What is being asked:
In the entries that follow, find each line with the word "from" and copy it.

Saved data entries:
== Segment start ==

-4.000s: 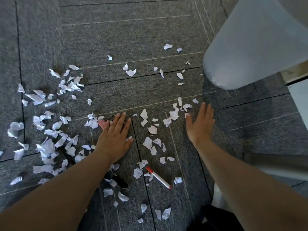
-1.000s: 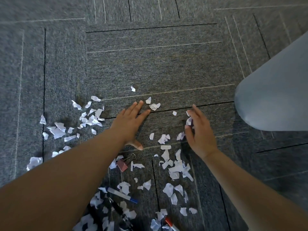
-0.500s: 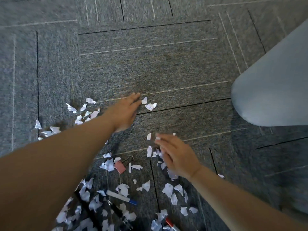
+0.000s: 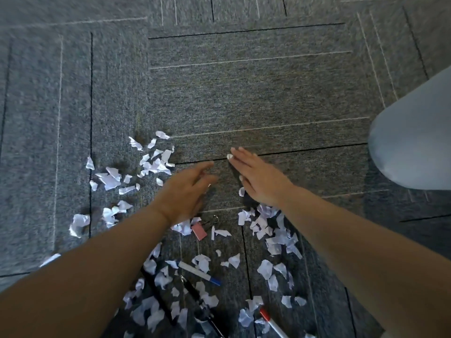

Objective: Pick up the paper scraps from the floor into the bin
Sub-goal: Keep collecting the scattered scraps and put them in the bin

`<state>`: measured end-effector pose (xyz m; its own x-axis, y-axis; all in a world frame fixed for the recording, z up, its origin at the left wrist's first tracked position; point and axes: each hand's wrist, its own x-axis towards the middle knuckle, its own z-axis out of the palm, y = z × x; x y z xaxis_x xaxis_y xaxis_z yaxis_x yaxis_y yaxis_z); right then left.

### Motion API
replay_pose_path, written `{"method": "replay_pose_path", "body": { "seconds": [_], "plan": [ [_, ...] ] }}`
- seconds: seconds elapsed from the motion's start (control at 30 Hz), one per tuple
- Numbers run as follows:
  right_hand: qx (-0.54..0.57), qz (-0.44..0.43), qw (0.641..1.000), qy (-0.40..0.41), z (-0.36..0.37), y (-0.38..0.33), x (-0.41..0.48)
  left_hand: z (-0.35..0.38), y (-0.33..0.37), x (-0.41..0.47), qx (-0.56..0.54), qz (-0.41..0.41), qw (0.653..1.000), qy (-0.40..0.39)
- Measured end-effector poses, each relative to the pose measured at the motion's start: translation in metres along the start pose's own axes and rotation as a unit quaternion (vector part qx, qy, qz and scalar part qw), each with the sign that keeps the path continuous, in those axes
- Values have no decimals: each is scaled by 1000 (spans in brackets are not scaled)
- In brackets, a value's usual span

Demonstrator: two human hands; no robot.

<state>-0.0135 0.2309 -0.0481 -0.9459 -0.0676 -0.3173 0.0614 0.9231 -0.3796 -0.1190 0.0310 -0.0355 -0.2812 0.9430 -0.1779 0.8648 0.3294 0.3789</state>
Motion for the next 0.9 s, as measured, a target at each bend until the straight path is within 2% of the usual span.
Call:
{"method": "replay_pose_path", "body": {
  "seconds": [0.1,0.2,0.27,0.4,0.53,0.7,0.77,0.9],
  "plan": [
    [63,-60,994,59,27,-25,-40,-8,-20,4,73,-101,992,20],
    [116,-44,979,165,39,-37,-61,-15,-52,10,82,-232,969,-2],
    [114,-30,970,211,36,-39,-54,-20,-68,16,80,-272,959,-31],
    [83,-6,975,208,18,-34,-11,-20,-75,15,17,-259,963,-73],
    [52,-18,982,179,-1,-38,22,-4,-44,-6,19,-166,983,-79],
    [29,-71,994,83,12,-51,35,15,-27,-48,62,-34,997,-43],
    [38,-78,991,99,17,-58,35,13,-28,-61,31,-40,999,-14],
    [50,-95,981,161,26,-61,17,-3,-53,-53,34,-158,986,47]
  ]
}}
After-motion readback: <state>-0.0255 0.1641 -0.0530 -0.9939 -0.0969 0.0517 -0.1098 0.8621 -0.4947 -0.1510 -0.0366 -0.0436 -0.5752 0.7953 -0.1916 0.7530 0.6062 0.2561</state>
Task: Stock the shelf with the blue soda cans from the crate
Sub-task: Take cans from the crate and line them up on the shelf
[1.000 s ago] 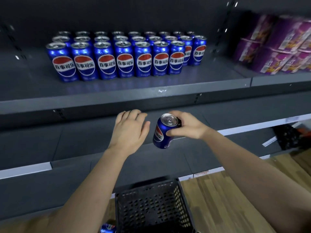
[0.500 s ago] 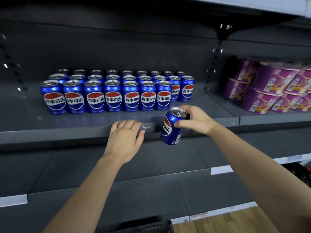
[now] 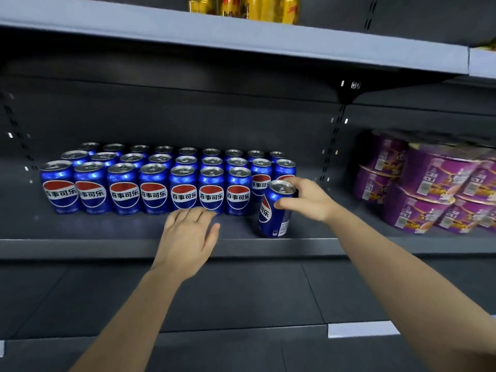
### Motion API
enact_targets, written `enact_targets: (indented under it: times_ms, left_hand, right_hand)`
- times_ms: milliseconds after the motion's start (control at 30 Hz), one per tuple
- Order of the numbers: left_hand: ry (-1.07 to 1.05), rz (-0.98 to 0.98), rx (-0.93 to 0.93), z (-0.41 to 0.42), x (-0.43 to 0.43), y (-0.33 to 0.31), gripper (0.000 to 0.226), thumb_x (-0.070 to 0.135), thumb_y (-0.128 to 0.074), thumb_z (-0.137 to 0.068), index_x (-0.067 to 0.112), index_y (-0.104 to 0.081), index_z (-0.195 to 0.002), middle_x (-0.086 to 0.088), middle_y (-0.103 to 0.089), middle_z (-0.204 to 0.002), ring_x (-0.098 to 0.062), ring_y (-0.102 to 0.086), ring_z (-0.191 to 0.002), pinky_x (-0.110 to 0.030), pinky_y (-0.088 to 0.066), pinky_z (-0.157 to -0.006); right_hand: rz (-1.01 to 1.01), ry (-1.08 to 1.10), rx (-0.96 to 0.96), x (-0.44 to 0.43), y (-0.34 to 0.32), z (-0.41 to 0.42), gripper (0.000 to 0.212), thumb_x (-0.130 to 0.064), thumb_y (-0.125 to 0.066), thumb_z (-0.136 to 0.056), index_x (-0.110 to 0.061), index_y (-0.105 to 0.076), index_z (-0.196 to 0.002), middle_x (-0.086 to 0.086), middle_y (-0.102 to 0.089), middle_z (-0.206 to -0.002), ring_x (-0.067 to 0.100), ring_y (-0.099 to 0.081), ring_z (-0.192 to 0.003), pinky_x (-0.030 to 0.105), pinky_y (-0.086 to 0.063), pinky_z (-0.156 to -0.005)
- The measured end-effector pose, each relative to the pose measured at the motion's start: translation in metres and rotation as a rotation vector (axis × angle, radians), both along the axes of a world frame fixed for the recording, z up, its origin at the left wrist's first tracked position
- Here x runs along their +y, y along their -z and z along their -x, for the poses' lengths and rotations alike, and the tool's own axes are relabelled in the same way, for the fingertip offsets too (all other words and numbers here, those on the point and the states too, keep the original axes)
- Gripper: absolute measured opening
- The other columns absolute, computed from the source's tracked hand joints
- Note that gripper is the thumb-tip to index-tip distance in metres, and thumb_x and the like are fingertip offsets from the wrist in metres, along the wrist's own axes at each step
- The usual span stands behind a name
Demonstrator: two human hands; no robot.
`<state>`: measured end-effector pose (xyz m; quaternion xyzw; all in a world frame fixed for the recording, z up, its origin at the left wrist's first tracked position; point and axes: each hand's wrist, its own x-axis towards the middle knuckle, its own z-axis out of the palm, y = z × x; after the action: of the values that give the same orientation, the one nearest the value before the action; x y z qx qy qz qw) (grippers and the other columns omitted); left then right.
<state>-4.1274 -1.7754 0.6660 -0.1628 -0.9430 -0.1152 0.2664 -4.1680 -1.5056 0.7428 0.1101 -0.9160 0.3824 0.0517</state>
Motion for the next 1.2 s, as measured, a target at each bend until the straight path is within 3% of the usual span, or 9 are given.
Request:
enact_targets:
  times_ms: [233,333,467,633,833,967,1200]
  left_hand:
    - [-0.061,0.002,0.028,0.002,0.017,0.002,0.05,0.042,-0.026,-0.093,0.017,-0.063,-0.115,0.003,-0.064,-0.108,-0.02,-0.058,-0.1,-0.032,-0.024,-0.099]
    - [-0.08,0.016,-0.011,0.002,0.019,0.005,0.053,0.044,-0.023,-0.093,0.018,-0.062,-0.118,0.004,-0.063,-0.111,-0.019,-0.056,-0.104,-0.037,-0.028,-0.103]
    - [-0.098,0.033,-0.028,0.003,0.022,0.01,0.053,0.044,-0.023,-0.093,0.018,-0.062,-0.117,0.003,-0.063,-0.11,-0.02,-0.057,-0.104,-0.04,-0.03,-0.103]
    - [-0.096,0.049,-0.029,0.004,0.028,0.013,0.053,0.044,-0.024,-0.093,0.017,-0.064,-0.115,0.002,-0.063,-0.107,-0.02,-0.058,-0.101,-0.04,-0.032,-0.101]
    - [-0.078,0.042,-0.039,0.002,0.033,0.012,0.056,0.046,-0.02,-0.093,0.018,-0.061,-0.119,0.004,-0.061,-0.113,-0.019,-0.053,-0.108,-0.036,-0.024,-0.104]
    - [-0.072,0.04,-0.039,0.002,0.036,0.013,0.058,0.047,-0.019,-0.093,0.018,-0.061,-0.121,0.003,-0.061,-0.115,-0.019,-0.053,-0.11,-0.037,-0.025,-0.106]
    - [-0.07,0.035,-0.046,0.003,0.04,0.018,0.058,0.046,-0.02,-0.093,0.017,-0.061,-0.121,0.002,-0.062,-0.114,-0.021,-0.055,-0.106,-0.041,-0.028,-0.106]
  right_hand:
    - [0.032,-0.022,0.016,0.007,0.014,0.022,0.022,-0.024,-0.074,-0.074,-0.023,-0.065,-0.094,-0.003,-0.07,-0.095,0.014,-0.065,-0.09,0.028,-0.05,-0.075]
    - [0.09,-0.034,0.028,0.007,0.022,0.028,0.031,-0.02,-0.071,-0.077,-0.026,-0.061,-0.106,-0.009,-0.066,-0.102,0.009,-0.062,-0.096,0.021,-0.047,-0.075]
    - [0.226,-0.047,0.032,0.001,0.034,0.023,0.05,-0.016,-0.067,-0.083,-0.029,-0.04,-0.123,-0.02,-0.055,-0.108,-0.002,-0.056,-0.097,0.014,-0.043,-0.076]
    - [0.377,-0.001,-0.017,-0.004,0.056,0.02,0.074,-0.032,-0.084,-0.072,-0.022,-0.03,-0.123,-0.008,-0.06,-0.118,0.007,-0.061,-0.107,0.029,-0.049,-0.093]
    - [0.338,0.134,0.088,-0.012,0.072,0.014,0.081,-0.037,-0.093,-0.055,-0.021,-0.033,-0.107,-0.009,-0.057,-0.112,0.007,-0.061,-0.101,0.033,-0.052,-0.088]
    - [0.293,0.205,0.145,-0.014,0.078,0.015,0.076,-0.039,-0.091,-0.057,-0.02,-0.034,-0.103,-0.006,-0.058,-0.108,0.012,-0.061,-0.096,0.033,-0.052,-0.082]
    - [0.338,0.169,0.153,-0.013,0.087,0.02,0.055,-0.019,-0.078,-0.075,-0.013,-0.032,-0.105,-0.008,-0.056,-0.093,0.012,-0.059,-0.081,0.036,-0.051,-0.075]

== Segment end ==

Answer to this problem:
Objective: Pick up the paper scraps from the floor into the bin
- seconds: seconds elapsed from the motion's start (control at 30 Hz), one per tuple
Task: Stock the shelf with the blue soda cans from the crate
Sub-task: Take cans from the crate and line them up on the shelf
- The other columns absolute, computed from the source's tracked hand joints
- Note that gripper is the thumb-tip to index-tip distance in metres, and thumb_x and the like are fingertip offsets from the wrist in metres, along the wrist's own axes at each step

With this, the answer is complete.